Referring specifically now to FIG. 2, the well system 10 is
depicted after a wellbore 20 has been drilled into the formation
12. A casing string 22 has been installed and cemented in the
wellbore 20. An open hole sump portion 24 of the wellbore 20 is
then drilled downward from the lower end of the casing string
22.
As used herein, the term "casing" is used to indicate a protective
lining for a wellbore. Casing can include tubular elements such as
those known as casing, liner or tubing. Casing can be substantially
rigid, flexible or expandable, and can be made of any material,
including steels, other alloys, polymers, etc.
Included in the casing string 22 is a tool 26 for forming generally
planar inclusions 28 outward from the wellbore 20 into the
formation 12. Although only two inclusions 28 are visible in FIG.
2, any number of inclusions (including one) may be formed into the
formation 12 in keeping with the principles of this disclosure.
The inclusions 28 may extend radially outward from the wellbore 20
in predetermined azimuthal directions. These inclusions 28 may be
formed simultaneously, or in any order. The inclusions 28 may not
be completely planar or flat in the geometric sense, in that they
may include some curved portions, undulations, tortuosity, etc.,
but preferably the inclusions do extend in a generally planar
manner outward from the wellbore 20.
The inclusions 28 may be merely inclusions of increased
permeability relative to the remainder of the formation 12, for
example, if the formation is relatively unconsolidated or poorly
cemented. In some applications (such as in formations which can
bear substantial principal stresses), the inclusions 28 may be of
the type known to those skilled in the art as "fractures."

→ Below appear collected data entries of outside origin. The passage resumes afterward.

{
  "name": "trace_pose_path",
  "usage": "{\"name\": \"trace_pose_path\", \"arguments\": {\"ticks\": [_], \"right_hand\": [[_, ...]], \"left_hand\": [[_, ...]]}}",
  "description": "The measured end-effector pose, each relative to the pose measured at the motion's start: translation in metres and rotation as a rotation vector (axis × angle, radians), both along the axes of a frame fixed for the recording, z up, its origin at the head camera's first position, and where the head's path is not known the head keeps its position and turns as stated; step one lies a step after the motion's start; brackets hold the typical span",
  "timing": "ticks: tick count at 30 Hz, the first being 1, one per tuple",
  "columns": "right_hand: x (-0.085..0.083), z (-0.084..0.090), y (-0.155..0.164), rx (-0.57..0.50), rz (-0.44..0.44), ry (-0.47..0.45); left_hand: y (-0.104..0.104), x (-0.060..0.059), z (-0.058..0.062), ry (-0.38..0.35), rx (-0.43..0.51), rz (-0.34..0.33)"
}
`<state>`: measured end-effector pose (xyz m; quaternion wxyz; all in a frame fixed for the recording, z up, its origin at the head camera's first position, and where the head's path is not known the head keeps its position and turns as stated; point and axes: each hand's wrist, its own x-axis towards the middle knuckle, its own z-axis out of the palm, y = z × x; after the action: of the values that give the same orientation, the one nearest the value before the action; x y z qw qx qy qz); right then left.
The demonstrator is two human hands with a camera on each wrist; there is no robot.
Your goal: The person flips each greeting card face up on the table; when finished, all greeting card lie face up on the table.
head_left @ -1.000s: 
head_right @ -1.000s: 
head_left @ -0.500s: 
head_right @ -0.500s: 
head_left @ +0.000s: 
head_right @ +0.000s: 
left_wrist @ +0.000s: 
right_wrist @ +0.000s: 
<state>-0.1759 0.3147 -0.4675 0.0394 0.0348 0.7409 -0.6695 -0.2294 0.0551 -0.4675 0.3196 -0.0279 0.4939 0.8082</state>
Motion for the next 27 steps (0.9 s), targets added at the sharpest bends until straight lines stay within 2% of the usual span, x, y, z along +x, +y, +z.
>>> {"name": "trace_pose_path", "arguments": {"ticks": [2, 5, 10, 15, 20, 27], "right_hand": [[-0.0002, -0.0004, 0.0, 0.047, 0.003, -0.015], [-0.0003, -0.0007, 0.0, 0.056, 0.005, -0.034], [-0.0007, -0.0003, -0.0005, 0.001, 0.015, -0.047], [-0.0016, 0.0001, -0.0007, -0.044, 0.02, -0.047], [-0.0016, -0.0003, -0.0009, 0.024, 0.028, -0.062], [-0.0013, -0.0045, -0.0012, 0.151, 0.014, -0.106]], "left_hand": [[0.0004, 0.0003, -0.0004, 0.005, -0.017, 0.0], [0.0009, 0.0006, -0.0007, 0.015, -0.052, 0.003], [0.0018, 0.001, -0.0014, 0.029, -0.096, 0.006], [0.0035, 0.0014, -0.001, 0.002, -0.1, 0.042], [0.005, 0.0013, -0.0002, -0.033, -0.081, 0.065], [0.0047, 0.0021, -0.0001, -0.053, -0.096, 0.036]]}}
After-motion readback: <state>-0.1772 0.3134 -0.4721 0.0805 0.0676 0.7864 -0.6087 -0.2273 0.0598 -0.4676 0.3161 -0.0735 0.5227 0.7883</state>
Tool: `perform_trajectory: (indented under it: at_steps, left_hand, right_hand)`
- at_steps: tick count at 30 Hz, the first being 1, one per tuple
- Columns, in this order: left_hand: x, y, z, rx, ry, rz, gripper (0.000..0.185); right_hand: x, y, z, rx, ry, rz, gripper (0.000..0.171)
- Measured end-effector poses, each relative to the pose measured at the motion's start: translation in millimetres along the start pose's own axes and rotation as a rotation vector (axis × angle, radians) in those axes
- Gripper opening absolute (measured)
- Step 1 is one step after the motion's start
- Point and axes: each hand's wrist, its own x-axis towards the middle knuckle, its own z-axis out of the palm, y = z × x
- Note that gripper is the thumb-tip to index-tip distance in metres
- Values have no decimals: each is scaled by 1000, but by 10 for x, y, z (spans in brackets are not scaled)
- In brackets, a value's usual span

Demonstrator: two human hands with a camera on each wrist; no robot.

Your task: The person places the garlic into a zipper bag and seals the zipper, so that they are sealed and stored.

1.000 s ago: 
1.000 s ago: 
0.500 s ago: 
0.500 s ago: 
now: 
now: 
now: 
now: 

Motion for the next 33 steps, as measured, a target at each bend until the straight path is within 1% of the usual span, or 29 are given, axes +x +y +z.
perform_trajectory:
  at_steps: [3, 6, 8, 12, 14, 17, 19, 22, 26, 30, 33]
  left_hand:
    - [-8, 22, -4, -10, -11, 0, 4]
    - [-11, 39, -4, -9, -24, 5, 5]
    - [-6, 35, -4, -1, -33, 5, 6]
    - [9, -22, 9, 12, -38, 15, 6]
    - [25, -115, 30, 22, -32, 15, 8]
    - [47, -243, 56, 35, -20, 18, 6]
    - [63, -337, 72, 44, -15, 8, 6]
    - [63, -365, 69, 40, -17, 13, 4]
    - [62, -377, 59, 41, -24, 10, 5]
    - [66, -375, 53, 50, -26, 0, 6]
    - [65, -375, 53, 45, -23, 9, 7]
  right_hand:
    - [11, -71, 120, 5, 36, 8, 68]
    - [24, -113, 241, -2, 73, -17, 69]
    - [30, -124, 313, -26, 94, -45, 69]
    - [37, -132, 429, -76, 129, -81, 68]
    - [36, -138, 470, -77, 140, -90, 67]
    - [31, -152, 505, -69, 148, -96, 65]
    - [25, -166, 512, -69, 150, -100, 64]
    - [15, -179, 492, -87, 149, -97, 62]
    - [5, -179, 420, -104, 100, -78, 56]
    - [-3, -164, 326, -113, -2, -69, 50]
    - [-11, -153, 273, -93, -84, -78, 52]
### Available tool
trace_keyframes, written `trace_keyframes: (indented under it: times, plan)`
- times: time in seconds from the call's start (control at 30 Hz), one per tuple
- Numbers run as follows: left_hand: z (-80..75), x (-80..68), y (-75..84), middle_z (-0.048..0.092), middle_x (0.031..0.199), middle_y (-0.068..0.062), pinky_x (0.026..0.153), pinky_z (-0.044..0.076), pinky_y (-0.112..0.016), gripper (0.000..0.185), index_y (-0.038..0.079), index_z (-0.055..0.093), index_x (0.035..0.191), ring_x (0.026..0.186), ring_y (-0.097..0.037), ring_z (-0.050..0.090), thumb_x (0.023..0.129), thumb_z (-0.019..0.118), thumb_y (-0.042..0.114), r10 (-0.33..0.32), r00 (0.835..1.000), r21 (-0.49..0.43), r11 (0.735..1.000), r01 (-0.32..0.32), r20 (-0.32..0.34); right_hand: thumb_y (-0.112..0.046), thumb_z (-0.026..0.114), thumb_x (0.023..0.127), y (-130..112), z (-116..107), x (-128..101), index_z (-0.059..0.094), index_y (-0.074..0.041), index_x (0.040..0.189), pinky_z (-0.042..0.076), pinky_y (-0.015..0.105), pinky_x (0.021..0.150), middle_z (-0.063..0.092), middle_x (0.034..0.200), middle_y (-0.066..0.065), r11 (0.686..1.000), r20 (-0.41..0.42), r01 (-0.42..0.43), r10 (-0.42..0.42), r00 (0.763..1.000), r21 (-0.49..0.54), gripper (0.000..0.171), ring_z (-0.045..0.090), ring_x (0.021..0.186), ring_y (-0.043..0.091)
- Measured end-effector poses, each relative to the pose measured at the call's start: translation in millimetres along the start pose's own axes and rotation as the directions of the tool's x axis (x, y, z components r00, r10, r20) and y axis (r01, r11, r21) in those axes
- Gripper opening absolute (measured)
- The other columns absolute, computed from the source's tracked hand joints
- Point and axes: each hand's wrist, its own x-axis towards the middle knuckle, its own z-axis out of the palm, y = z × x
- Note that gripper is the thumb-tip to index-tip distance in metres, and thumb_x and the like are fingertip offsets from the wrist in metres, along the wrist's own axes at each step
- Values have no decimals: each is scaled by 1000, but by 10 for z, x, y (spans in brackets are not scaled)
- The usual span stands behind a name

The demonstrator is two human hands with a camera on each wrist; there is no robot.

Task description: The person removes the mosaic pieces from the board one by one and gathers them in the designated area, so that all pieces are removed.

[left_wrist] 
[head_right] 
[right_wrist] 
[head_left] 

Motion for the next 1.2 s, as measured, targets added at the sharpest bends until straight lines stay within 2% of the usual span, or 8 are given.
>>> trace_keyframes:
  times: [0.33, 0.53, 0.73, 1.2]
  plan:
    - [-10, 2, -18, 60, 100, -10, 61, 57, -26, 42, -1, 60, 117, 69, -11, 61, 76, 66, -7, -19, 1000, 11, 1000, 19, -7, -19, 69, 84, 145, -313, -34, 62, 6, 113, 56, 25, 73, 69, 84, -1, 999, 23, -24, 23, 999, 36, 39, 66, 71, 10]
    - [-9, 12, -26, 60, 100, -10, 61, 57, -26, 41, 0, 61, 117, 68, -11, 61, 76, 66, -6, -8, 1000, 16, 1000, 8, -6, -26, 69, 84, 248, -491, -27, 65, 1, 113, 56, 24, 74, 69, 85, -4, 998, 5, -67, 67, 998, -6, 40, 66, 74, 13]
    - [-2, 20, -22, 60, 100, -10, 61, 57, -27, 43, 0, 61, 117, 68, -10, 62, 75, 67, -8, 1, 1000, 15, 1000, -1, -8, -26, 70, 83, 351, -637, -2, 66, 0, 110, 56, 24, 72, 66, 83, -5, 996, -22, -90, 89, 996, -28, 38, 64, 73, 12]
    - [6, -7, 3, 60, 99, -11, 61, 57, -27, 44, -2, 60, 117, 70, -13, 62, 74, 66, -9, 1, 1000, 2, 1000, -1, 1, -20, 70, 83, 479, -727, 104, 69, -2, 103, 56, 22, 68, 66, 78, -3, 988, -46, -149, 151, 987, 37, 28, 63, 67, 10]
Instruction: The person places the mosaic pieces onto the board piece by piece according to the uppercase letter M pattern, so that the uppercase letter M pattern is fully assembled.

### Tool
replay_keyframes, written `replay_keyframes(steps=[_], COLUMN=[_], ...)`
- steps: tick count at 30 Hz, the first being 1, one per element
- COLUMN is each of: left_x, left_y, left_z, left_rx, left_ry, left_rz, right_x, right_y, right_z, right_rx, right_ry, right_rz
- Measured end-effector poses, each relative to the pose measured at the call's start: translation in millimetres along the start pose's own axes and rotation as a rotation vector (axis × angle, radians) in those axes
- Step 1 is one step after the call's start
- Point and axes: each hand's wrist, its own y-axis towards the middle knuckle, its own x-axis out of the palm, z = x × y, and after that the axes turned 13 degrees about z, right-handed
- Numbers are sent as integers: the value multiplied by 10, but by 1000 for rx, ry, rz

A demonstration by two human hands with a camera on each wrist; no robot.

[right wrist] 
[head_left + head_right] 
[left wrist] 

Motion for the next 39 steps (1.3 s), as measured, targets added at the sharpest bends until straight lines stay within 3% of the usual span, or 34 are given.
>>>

The inclusions 28 may result from relative displacements in the
material of the formation 12, from washing out, etc. Suitable
methods of forming the inclusions 28 (some of which do not require
use of a special tool 26) are described in U.S. Pat. Nos.
7,832,477, 7,640,982, 7,647,966, 7,640,975, and 7,814,978. The
entire disclosures of these prior patents are incorporated herein
by this reference.
The inclusions 28 may be azimuthally oriented in preselected
directions relative to the wellbore 20, as representatively
illustrated in FIG. 3. Although the wellbore 20 and inclusions 28
are vertically oriented as illustrated in FIG. 2, they may be
oriented in any other direction in keeping with the principles of
this disclosure.
As depicted in FIG. 2, a fluid 30 is injected into the formation
12. The fluid 30 is flowed downwardly via an annulus 32 formed
radially between the casing string 22 and a tubular production
string 34. The tubular string 34 extends downwardly to a location
which is below the inclusions 28 (e.g., in the sump portion
24).
The fluid 30 flows outward into the formation 12 via the inclusions
28. As a result, the hydrocarbons 14 in the formation 12 are
heated. For example, the fluid 30 may be steam or another liquid or
gas which is capable of causing the heating of the hydrocarbons
14.
Suitably heated, the hydrocarbons 14 become mobile (or at least
more mobile) in the formation 12 and can drain from the formation
into the wellbore 20 via the inclusions 28. As shown in FIG. 2, the
hydrocarbons 14 drain into the wellbore 20 and accumulate in the
sump portion 24. The hydrocarbons 14 are, thus, able to be produced
from the well via the production string 34.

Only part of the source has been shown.